The High Court has rejected a legal challenge to the government’s independent panel for whiplash diagnosis.

Speed Medical, one of the top-tier providers of assessments in the online MedCo scheme, argued that the government would be acting unlawfully by preventing claimants choosing from a range of large providers.

But the company today announced it has lost a judicial review challenge following a judgment in the High Court by Mr Justice Cranston.

Speed Medical immediately confirmed it will appeal the decision.

The legal challenge had argued the MedCo system was irrational and incompatible with national and European competition law.

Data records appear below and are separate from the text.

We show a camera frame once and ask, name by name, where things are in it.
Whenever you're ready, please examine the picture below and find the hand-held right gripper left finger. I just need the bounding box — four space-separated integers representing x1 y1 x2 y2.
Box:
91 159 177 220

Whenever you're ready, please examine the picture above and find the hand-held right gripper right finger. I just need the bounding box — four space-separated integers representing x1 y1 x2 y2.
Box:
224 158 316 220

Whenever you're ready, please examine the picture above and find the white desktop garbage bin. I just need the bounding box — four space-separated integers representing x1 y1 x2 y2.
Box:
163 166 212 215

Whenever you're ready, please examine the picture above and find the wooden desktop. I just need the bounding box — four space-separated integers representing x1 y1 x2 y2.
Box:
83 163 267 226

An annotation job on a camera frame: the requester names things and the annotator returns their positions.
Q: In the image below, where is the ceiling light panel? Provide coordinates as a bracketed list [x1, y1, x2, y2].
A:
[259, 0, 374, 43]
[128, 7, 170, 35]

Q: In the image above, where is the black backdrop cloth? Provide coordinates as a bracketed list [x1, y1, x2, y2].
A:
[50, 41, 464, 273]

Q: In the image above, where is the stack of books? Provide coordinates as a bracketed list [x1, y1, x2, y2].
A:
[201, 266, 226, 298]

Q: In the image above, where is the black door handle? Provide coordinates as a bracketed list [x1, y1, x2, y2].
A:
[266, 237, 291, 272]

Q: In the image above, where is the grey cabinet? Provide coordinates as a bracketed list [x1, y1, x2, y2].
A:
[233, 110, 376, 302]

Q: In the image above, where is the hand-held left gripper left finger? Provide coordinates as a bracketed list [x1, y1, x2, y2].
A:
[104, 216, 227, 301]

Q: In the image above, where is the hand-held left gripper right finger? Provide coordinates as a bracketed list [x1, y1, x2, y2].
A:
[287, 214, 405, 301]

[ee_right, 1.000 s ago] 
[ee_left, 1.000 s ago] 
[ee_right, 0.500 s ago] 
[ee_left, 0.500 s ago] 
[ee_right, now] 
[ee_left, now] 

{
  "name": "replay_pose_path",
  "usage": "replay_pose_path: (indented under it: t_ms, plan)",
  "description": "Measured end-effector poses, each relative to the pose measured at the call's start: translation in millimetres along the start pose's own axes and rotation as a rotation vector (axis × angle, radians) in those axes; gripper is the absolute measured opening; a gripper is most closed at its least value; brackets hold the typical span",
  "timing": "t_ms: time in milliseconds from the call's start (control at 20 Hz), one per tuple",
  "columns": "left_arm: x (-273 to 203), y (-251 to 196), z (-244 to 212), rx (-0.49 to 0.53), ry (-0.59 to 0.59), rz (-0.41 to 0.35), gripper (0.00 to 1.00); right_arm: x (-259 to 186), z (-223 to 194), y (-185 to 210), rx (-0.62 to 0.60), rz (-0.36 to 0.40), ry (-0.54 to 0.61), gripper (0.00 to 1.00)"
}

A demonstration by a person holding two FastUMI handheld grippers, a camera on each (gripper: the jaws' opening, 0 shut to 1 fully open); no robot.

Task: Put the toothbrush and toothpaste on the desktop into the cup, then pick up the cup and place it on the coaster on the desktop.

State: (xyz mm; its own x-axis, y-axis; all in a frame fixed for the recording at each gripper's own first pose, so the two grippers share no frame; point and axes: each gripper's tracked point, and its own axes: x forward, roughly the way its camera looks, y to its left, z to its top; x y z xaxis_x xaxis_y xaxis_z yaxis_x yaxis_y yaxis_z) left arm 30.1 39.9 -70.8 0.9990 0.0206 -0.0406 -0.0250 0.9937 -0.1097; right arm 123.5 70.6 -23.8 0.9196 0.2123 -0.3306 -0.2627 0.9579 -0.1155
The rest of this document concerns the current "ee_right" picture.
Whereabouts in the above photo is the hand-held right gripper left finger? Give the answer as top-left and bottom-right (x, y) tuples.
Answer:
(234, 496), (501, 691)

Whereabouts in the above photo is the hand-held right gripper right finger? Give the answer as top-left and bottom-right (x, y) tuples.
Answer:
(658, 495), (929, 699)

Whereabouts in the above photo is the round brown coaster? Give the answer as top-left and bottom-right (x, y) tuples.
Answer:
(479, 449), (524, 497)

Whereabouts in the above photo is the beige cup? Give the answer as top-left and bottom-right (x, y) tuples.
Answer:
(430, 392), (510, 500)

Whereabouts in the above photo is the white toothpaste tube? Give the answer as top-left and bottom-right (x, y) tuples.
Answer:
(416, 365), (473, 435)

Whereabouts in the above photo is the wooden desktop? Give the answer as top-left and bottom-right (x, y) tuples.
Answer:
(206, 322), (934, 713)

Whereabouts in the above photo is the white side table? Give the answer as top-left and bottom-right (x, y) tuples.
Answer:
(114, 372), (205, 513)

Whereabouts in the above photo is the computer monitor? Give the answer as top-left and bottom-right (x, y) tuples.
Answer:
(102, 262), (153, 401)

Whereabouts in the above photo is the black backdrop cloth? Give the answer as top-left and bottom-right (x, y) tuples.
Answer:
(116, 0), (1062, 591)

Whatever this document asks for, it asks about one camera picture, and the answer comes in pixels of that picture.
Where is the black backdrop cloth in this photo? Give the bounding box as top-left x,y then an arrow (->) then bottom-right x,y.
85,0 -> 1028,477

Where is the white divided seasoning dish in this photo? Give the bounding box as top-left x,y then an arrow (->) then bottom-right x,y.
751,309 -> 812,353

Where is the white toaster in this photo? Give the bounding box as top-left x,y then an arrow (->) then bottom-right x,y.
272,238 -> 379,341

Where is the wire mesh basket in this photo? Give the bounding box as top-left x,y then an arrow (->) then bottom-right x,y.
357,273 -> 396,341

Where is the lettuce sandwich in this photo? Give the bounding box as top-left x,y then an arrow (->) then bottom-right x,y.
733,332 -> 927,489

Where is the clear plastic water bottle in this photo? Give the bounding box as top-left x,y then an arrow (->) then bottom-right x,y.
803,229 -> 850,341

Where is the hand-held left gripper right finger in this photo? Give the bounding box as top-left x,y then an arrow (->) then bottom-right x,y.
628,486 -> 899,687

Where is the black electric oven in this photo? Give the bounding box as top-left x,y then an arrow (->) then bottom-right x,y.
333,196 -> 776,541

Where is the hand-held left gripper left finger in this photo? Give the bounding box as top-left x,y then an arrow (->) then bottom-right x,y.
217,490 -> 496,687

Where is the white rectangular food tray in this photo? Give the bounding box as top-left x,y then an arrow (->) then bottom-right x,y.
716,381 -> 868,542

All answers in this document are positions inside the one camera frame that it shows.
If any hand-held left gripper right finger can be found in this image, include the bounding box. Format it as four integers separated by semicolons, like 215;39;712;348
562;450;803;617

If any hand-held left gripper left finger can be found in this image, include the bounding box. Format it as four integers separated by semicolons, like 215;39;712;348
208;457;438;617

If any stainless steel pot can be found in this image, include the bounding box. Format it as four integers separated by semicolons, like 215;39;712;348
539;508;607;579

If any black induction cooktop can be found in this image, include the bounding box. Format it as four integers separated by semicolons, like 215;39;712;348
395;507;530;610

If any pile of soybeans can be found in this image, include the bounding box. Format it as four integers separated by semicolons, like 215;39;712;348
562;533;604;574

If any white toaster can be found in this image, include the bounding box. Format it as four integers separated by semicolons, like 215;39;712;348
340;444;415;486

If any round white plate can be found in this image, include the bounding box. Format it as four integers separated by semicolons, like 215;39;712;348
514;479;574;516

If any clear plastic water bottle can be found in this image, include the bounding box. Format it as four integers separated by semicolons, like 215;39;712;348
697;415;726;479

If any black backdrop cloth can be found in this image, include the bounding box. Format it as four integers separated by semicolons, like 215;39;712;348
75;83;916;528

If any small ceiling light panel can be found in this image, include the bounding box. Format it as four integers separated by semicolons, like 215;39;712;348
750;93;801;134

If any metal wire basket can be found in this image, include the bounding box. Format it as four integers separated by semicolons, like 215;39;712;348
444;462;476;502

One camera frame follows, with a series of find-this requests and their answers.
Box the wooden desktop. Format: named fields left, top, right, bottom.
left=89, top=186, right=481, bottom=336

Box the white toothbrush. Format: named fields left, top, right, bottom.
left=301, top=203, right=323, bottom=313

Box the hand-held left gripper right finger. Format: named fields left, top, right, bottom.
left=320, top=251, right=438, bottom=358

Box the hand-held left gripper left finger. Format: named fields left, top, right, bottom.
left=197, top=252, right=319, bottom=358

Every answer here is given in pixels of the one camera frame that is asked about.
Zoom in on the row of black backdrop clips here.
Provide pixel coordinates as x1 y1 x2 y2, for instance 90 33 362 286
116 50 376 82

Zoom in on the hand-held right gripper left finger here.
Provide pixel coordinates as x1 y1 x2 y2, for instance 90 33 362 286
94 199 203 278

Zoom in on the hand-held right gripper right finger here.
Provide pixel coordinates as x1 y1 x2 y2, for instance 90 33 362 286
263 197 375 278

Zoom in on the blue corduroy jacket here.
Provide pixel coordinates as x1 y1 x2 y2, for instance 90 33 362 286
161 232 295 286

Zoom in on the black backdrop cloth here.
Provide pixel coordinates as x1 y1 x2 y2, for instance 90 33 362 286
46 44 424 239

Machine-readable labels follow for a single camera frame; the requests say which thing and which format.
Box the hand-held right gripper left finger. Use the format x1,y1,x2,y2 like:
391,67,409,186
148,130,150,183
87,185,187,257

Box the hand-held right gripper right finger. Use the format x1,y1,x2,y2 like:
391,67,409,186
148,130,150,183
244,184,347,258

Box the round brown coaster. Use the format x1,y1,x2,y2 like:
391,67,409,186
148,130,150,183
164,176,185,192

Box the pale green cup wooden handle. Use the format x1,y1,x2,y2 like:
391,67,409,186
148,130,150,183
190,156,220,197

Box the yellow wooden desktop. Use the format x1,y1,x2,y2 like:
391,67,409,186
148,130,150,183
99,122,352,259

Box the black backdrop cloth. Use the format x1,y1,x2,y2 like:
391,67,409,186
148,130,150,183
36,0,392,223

Lawyers acting for claimants who have suffered a soft-tissue injury are given a choice of six smaller providers and one top-tier provider of medical examinations.

The Ministry of Justice, which was the named defendant in the JR, has said the scheme ensures independent diagnosis and in turn a reduction in exaggerated or fraudulent claims.

Graham Pulford, managing director of Speed Medical, said: ‘The random allocation process is, at its core, fundamentally flawed and the anti-competitive nature of it, uncontrollable.

‘Its introduction has greatly diluted the availability of quality provided to the consumer yet has not effectively addressed the government’s stated objectives.’

Pulford added that the company supports the government’s aims to reduce fraudulent claims, but believes the present system of allocation was ineffective in achieving those aims.

Speed Medical originally lodged its legal claim in late March, arguing that including just one national provider was anti-competitive.

That was rejected by the High Court in May, when Mr Justice Leggatt ruled the MoJ had given coherent reasons for its decision to create MedCo.

But following a renewed application, the High Court then allowed the case to proceed to a rolled-up hearing because of the complexity of the arguments to be considered.